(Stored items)
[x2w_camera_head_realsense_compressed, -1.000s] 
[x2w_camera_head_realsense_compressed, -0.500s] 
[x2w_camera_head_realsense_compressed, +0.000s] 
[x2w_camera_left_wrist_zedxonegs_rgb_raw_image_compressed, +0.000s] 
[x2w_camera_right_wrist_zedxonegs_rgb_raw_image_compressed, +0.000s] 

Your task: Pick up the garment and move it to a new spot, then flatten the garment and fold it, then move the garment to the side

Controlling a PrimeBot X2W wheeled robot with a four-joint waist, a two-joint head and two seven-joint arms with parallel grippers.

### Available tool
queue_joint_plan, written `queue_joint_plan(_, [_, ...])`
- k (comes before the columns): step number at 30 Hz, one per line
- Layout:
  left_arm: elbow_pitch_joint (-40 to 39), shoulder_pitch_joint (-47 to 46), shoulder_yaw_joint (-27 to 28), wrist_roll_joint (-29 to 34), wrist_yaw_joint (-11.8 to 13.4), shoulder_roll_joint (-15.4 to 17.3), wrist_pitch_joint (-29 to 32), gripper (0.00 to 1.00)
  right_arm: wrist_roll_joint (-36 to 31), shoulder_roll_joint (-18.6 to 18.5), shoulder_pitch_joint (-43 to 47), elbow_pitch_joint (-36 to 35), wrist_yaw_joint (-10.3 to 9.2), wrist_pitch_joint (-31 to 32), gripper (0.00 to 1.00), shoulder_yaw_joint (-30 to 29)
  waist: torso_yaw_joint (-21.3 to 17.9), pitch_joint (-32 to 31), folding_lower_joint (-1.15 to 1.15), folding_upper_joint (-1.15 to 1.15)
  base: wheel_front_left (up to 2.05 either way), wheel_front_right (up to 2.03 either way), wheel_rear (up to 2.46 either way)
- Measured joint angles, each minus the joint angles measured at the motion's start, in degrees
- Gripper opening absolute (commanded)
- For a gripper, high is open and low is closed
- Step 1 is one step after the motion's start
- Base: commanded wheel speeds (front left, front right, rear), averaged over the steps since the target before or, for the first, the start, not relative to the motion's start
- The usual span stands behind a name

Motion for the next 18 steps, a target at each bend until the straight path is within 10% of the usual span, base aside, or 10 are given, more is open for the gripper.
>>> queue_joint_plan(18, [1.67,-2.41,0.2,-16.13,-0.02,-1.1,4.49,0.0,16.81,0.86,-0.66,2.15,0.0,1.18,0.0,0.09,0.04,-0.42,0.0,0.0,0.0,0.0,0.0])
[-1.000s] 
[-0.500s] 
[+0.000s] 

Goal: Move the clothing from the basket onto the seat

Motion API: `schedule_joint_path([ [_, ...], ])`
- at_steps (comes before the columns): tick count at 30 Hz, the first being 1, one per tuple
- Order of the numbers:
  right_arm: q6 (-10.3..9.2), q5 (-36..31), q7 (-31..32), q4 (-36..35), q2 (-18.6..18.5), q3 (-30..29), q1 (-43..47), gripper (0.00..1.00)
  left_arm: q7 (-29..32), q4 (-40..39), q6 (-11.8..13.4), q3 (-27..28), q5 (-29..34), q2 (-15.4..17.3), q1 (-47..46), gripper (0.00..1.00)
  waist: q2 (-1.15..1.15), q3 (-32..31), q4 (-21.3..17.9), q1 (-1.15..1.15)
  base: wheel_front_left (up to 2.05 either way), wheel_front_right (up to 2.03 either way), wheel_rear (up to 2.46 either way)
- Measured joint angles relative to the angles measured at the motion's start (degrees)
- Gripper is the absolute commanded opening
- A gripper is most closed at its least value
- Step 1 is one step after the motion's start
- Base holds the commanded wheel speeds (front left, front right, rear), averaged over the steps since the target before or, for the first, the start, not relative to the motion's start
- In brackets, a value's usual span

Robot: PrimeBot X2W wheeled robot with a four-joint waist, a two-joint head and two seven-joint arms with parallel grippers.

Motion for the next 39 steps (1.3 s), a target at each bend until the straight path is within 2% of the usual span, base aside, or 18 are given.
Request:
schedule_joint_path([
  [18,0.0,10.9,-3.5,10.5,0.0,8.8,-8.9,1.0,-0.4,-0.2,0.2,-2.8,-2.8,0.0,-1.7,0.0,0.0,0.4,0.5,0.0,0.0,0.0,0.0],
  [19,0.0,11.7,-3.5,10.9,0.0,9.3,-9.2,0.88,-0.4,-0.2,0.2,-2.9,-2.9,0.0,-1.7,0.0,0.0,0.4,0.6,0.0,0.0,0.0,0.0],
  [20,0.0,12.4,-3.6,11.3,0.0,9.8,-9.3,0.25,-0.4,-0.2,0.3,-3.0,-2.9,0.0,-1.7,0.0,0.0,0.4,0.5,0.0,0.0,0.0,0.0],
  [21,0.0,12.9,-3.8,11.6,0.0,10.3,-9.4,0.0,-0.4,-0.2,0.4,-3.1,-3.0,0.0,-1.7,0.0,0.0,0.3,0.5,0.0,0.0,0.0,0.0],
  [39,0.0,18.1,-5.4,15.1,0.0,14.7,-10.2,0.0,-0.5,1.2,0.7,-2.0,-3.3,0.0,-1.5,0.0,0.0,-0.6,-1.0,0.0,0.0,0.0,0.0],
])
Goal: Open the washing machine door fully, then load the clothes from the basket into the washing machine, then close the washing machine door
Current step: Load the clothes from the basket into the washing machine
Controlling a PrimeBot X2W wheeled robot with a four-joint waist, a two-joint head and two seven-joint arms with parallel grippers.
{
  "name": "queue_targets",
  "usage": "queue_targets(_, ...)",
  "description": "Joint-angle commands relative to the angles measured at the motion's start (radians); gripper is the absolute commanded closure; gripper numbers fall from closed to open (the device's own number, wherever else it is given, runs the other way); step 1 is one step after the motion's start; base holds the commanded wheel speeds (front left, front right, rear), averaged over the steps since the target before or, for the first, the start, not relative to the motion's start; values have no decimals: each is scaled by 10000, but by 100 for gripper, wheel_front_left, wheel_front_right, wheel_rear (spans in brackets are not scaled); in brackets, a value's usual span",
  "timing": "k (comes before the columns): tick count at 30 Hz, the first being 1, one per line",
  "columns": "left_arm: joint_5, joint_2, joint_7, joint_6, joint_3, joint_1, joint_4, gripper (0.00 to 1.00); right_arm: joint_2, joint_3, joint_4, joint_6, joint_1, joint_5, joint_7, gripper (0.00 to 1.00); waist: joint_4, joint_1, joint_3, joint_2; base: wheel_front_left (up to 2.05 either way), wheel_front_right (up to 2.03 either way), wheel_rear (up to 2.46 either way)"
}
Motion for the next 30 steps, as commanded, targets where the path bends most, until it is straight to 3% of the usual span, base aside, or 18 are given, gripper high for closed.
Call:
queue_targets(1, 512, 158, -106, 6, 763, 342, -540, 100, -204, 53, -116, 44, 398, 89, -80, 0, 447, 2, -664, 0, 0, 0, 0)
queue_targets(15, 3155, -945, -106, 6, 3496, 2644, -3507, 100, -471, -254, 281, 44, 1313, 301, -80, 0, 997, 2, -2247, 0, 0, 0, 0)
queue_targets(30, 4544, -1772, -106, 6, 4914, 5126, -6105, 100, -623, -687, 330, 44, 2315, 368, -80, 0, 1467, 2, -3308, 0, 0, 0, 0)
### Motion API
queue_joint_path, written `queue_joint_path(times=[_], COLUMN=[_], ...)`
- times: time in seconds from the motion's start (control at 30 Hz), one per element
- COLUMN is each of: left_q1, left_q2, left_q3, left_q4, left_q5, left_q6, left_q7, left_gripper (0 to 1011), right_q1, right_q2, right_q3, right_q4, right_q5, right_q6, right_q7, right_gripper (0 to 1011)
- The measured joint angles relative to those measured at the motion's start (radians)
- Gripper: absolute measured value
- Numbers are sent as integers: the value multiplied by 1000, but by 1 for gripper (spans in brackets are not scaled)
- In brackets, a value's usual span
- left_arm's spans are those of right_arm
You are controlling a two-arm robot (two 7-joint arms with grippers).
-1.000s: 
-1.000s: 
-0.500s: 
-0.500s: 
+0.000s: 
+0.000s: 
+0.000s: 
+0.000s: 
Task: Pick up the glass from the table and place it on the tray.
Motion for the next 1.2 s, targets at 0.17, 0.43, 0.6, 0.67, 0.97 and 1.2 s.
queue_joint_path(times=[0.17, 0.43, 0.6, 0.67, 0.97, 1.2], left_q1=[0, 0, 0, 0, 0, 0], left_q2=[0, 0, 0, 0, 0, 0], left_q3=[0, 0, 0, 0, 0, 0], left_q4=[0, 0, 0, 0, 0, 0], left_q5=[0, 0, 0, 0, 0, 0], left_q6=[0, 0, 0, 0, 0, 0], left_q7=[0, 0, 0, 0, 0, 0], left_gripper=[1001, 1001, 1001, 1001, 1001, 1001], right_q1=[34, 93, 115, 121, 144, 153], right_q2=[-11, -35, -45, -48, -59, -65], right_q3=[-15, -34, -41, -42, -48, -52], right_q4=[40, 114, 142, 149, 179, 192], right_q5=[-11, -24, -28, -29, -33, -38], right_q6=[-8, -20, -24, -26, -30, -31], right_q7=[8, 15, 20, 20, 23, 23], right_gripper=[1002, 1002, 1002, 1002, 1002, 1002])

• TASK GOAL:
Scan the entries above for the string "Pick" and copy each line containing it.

• YOUR RESPONSE:
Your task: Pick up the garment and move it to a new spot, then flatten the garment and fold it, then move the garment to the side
Task: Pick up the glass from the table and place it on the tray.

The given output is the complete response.